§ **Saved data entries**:
BEGIN
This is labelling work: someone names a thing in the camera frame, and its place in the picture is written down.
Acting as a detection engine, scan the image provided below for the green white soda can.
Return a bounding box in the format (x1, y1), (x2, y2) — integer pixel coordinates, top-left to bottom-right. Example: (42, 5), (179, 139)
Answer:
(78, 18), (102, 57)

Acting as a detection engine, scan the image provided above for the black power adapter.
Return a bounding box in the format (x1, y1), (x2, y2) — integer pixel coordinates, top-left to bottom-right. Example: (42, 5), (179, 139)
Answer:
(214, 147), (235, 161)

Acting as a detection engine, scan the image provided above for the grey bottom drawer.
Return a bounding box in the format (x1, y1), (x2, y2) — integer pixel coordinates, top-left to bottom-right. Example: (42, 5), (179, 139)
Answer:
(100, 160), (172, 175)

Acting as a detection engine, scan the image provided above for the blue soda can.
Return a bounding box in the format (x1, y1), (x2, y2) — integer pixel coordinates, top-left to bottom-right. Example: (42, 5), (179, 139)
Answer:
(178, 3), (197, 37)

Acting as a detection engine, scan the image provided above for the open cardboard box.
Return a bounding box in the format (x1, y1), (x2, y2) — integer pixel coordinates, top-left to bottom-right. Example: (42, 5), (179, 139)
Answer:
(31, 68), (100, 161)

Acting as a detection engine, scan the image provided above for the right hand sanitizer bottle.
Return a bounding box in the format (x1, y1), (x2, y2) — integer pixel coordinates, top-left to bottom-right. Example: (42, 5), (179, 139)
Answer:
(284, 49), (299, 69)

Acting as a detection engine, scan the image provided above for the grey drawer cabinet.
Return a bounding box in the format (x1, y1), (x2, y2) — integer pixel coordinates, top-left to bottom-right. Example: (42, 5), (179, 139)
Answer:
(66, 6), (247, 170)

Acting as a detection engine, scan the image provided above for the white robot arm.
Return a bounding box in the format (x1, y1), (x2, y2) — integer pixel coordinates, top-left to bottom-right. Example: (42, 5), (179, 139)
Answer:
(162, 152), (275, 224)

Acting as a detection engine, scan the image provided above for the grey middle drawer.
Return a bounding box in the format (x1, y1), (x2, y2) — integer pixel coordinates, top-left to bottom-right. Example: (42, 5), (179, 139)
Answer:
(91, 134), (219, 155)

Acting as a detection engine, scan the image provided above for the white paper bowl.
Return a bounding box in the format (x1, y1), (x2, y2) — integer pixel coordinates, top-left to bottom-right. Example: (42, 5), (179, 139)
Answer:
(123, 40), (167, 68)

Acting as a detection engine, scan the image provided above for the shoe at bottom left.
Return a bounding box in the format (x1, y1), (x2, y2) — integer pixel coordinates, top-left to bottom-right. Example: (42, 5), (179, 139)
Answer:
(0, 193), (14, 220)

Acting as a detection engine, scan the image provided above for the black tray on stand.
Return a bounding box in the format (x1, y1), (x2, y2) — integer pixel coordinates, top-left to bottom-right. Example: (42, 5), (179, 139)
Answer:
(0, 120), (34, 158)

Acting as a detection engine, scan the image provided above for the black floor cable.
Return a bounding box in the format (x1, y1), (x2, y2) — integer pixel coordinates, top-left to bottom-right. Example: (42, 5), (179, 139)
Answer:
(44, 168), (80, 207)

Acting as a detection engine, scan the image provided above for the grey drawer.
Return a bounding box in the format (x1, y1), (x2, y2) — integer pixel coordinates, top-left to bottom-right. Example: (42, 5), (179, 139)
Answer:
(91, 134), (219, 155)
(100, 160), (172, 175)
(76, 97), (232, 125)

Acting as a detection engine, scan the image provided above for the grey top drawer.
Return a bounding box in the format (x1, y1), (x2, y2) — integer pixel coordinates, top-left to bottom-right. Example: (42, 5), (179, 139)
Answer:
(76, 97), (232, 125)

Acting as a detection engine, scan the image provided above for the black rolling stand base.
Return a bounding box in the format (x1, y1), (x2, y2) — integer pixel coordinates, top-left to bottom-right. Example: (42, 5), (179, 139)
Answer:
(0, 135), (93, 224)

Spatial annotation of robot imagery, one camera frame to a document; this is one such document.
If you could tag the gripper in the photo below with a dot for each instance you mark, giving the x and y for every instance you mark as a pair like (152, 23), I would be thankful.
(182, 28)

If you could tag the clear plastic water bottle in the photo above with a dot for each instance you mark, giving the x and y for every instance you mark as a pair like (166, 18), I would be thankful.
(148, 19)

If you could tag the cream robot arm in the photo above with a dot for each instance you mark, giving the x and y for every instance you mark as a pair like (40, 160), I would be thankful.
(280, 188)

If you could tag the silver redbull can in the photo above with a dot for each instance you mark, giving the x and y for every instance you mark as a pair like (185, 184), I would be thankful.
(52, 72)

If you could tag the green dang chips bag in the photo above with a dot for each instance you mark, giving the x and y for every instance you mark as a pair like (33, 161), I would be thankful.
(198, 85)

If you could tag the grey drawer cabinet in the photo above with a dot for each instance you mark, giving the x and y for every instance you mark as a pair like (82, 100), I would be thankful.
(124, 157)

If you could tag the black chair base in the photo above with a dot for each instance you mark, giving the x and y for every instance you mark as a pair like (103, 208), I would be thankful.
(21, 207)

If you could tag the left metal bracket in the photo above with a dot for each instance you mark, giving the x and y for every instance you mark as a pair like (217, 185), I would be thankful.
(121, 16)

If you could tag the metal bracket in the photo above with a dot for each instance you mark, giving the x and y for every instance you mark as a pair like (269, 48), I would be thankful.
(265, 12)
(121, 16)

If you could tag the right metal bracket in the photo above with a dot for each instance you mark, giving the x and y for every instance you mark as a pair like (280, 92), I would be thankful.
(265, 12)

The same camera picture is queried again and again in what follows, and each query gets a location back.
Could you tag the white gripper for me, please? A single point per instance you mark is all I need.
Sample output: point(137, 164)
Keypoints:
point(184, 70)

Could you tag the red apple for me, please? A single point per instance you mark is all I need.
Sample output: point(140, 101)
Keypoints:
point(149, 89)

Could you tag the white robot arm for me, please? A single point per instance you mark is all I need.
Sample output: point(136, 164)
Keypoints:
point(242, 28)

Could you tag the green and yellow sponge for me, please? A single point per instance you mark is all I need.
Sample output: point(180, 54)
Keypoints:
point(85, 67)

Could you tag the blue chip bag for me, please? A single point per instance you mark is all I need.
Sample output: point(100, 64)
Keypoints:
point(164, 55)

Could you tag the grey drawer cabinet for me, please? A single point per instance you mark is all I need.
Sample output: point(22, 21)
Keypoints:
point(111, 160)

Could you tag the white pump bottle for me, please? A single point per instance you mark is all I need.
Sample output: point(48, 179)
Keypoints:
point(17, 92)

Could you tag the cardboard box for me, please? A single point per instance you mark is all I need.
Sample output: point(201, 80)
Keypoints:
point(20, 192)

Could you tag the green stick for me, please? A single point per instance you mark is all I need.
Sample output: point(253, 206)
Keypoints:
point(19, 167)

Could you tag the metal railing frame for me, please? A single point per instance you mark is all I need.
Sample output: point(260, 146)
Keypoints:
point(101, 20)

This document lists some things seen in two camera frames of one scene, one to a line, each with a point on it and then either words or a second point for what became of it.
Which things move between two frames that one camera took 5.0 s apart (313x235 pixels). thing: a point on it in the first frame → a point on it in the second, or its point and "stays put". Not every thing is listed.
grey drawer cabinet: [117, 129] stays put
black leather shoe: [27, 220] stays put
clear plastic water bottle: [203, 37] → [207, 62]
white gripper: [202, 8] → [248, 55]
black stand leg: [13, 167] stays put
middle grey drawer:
END
§ **Problem description**:
The answer must be a word-for-word transcription of every record above.

§ **Output for this exercise**:
This is labelling work: someone names a thing in the camera frame, and its place in the picture is written down.
Acting as a detection engine, scan the image provided below for the green white soda can.
Return a bounding box in the format (x1, y1), (x2, y2) — integer pixel coordinates, top-left to bottom-right. Example: (42, 5), (179, 139)
Answer:
(78, 18), (102, 57)

Acting as a detection engine, scan the image provided above for the black power adapter.
Return a bounding box in the format (x1, y1), (x2, y2) — integer pixel coordinates, top-left to bottom-right. Example: (42, 5), (179, 139)
Answer:
(214, 147), (235, 161)

Acting as a detection engine, scan the image provided above for the grey bottom drawer.
Return a bounding box in the format (x1, y1), (x2, y2) — integer pixel coordinates, top-left to bottom-right. Example: (42, 5), (179, 139)
Answer:
(100, 160), (172, 175)

Acting as a detection engine, scan the image provided above for the blue soda can.
Return a bounding box in the format (x1, y1), (x2, y2) — integer pixel coordinates, top-left to bottom-right. Example: (42, 5), (179, 139)
Answer:
(178, 3), (197, 37)

Acting as a detection engine, scan the image provided above for the open cardboard box.
Return a bounding box in the format (x1, y1), (x2, y2) — integer pixel coordinates, top-left to bottom-right. Example: (42, 5), (179, 139)
Answer:
(31, 68), (100, 161)

Acting as a detection engine, scan the image provided above for the right hand sanitizer bottle.
Return a bounding box in the format (x1, y1), (x2, y2) — integer pixel coordinates, top-left to bottom-right. Example: (42, 5), (179, 139)
Answer:
(284, 49), (299, 69)

Acting as a detection engine, scan the image provided above for the grey drawer cabinet.
Return a bounding box in the format (x1, y1), (x2, y2) — integer pixel coordinates, top-left to bottom-right. Example: (42, 5), (179, 139)
Answer:
(66, 6), (247, 170)

Acting as a detection engine, scan the image provided above for the white robot arm.
Return a bounding box in the format (x1, y1), (x2, y2) — integer pixel coordinates, top-left to bottom-right. Example: (42, 5), (179, 139)
Answer:
(162, 152), (275, 224)

Acting as a detection engine, scan the image provided above for the grey middle drawer.
Return a bounding box in the format (x1, y1), (x2, y2) — integer pixel coordinates, top-left to bottom-right. Example: (42, 5), (179, 139)
Answer:
(91, 134), (219, 155)

Acting as a detection engine, scan the image provided above for the white paper bowl.
Return a bounding box in the format (x1, y1), (x2, y2) — integer pixel coordinates, top-left to bottom-right. Example: (42, 5), (179, 139)
Answer:
(123, 40), (167, 68)

Acting as a detection engine, scan the image provided above for the shoe at bottom left.
Return a bounding box in the format (x1, y1), (x2, y2) — integer pixel coordinates, top-left to bottom-right. Example: (42, 5), (179, 139)
Answer:
(0, 193), (14, 220)

Acting as a detection engine, scan the image provided above for the black tray on stand.
Return a bounding box in the format (x1, y1), (x2, y2) — integer pixel coordinates, top-left to bottom-right. Example: (42, 5), (179, 139)
Answer:
(0, 120), (34, 158)

Acting as a detection engine, scan the image provided above for the black floor cable.
Return a bounding box in the format (x1, y1), (x2, y2) — integer pixel coordinates, top-left to bottom-right. Example: (42, 5), (179, 139)
Answer:
(44, 168), (80, 207)

Acting as a detection engine, scan the image provided above for the grey drawer.
Return a bounding box in the format (x1, y1), (x2, y2) — integer pixel coordinates, top-left to bottom-right. Example: (42, 5), (179, 139)
Answer:
(91, 134), (219, 155)
(100, 160), (172, 175)
(76, 97), (232, 125)

Acting as a detection engine, scan the image provided above for the grey top drawer.
Return a bounding box in the format (x1, y1), (x2, y2) — integer pixel coordinates, top-left to bottom-right. Example: (42, 5), (179, 139)
Answer:
(76, 97), (232, 125)

Acting as a detection engine, scan the image provided above for the black rolling stand base.
Return a bounding box in the format (x1, y1), (x2, y2) — integer pixel coordinates, top-left to bottom-right. Example: (42, 5), (179, 139)
Answer:
(0, 135), (93, 224)

Spatial annotation of robot imagery, one camera frame to a document; this is one such document.
If you could tag the gripper in the photo below with a dot for each instance you mark, giving the x and y for every instance you mark as a pair like (152, 23), I would be thankful.
(182, 28)

If you could tag the clear plastic water bottle in the photo above with a dot for each instance you mark, giving the x and y for every instance you mark as a pair like (166, 18), I would be thankful.
(148, 19)

If you could tag the cream robot arm in the photo above with a dot for each instance you mark, giving the x and y for every instance you mark as a pair like (40, 160), I would be thankful.
(280, 188)

If you could tag the silver redbull can in the photo above with a dot for each instance you mark, giving the x and y for every instance you mark as a pair like (185, 184), I would be thankful.
(52, 72)

If you could tag the green dang chips bag in the photo above with a dot for each instance you mark, giving the x and y for every instance you mark as a pair like (33, 161), I would be thankful.
(198, 85)

If you could tag the grey drawer cabinet in the photo above with a dot for each instance you mark, giving the x and y for every instance you mark as a pair like (82, 100), I would be thankful.
(124, 157)

If you could tag the black chair base in the photo above with a dot for each instance you mark, giving the x and y for every instance you mark as a pair like (103, 208), I would be thankful.
(21, 207)

If you could tag the left metal bracket in the photo above with a dot for each instance you mark, giving the x and y for every instance you mark as a pair like (217, 185), I would be thankful.
(121, 16)

If you could tag the metal bracket in the photo above with a dot for each instance you mark, giving the x and y for every instance you mark as a pair like (269, 48), I would be thankful.
(265, 12)
(121, 16)

If you could tag the right metal bracket in the photo above with a dot for each instance you mark, giving the x and y for every instance you mark as a pair like (280, 92), I would be thankful.
(265, 12)

The same camera picture is queried again and again in what follows, and each query gets a location back.
Could you tag the white gripper for me, please? A single point per instance you mark is all I need.
Sample output: point(137, 164)
Keypoints:
point(184, 70)

Could you tag the red apple for me, please? A single point per instance you mark is all I need.
Sample output: point(140, 101)
Keypoints:
point(149, 89)

Could you tag the white robot arm for me, please? A single point per instance you mark is all I need.
Sample output: point(136, 164)
Keypoints:
point(242, 28)

Could you tag the green and yellow sponge for me, please? A single point per instance you mark is all I need.
Sample output: point(180, 54)
Keypoints:
point(85, 67)

Could you tag the blue chip bag for me, please? A single point per instance you mark is all I need.
Sample output: point(100, 64)
Keypoints:
point(164, 55)

Could you tag the grey drawer cabinet for me, please? A single point per instance you mark is all I need.
Sample output: point(22, 21)
Keypoints:
point(111, 160)

Could you tag the white pump bottle for me, please? A single point per instance you mark is all I need.
Sample output: point(48, 179)
Keypoints:
point(17, 92)

Could you tag the cardboard box for me, please? A single point per instance you mark is all I need.
Sample output: point(201, 80)
Keypoints:
point(20, 192)

Could you tag the green stick for me, please? A single point per instance you mark is all I need.
Sample output: point(253, 206)
Keypoints:
point(19, 167)

Could you tag the metal railing frame for me, please? A single point per instance you mark is all I need.
Sample output: point(260, 146)
Keypoints:
point(101, 20)

This document lists some things seen in two camera frames of one scene, one to a line, each with a point on it and then either words or a second point for what became of it.
Which things move between two frames that one camera took 5.0 s apart (313x235 pixels). thing: a point on it in the first frame → a point on it in the second, or its point and "stays put". Not every thing is listed.
grey drawer cabinet: [117, 129] stays put
black leather shoe: [27, 220] stays put
clear plastic water bottle: [203, 37] → [207, 62]
white gripper: [202, 8] → [248, 55]
black stand leg: [13, 167] stays put
middle grey drawer:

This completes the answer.